Les élus locaux, premiers acteurs de la décentralisation, désignent souvent comme premier handicap à son effectivité et à leur efficacité, l’insuffisance des transferts financiers aux collectivités territoriales. Même si cela est avéré, cette réalité n’est pas la principale cause systémique. La preuve en est le faible taux de consommation des fonds alloués aux Communes via le Fonds d’Appui au Développement des Communes (FADEC). 

Sur la liste des causes de l’échec relatif de la décentralisation au Bénin devraient certainement figurer les facteurs suivants : a) l’État central est historiquement réfractaire au principe de subsidiarité, son ADN et ses réflexes étant ceux d’un État jacobin ; b) les politiques publiques sectorielles ne sont pas systématiquement territorialisées ; c) les exécutifs locaux et leurs administrations ne disposent pas des capacités managériales requises pour impulser et piloter le développement local, d) leurs tutelles n’ont pas intégré leurs rôles de facilitation de la décentralisation alors que les services déconcentrés de l’État ne sont que nominalement au service des Communes ; et enfin, e) le financement du développement local est inadéquat et insuffisant. Trois mandatures de gouvernement locaux n’auront pas suffi à guérir notre pays de ces maux. 

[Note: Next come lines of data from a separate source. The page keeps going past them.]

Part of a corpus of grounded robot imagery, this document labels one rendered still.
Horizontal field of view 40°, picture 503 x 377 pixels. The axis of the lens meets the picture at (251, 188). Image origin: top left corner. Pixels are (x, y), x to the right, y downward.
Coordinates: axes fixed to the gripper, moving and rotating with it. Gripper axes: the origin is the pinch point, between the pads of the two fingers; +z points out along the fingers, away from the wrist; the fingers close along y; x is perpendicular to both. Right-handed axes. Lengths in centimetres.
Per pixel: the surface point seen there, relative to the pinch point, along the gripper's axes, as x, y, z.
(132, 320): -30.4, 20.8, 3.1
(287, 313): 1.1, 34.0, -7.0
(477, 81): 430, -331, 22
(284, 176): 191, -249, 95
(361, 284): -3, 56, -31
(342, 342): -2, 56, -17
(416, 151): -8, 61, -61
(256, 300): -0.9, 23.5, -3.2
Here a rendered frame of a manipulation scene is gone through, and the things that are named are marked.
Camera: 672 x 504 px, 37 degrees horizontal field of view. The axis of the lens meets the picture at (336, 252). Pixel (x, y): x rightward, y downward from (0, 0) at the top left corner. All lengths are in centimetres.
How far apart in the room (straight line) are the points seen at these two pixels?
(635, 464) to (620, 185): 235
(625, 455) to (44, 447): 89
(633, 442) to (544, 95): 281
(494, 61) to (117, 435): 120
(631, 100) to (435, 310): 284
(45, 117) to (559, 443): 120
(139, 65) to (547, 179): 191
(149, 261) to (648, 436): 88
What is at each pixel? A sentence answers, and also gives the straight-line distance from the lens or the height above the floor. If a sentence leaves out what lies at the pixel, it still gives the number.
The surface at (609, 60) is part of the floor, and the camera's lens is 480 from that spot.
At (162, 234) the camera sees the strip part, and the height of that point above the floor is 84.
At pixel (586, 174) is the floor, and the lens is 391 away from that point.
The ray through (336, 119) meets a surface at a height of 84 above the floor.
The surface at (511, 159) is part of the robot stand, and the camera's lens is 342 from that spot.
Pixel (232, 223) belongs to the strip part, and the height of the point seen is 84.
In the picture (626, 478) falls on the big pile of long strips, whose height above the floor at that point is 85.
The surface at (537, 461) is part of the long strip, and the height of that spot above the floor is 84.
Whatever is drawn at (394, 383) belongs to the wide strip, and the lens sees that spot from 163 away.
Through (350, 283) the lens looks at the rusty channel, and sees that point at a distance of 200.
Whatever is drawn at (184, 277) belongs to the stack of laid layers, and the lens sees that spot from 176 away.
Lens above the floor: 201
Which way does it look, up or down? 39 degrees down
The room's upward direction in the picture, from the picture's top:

L’État est réfractaire au principe de subsidiarité, principe fondateur de la décentralisation 

La décentralisation est une entreprise éminemment politique qui consiste à la fois en un transfert et en une création de pouvoirs au niveau infra-national dans le but d’enraciner et d’accélérer le développement d’un pays donné. Mais, parce que les coalitions d’intérêts politiques et économiques ont en commun au Bénin (comme en général en Afrique francophone) une volonté centralisatrice pour diverses raisons, les réformes politiques et administratives ne conduisent pas à créer des autorités locales autonomes et responsables pour plus d’efficacité de l’action publique. Comme si la composante décentralisée de l’État était un État d’ailleurs, un État extra-national.

En fait, l’esprit fondamentalement centralisateur est consubstantiel à la pensée politique au Bénin, tous partis et acteurs politiques confondus, ainsi qu’aux systèmes et mécanismes de fonctionnement de l’administration publique centrale. L’absence d’une composante décentralisée dans le plan national de la riposte face à la crise de la COVID19 en est, s’il en fallait, une parfaite illustration. Cette pandémie bien qu’étant une crise exogène est aussi une menace asymétrique. Il est établi que les pays qui ont adopté une riposte bien cordonnée mais décentralisée sont ceux qui ont obtenu les meilleurs résultats à ce jour.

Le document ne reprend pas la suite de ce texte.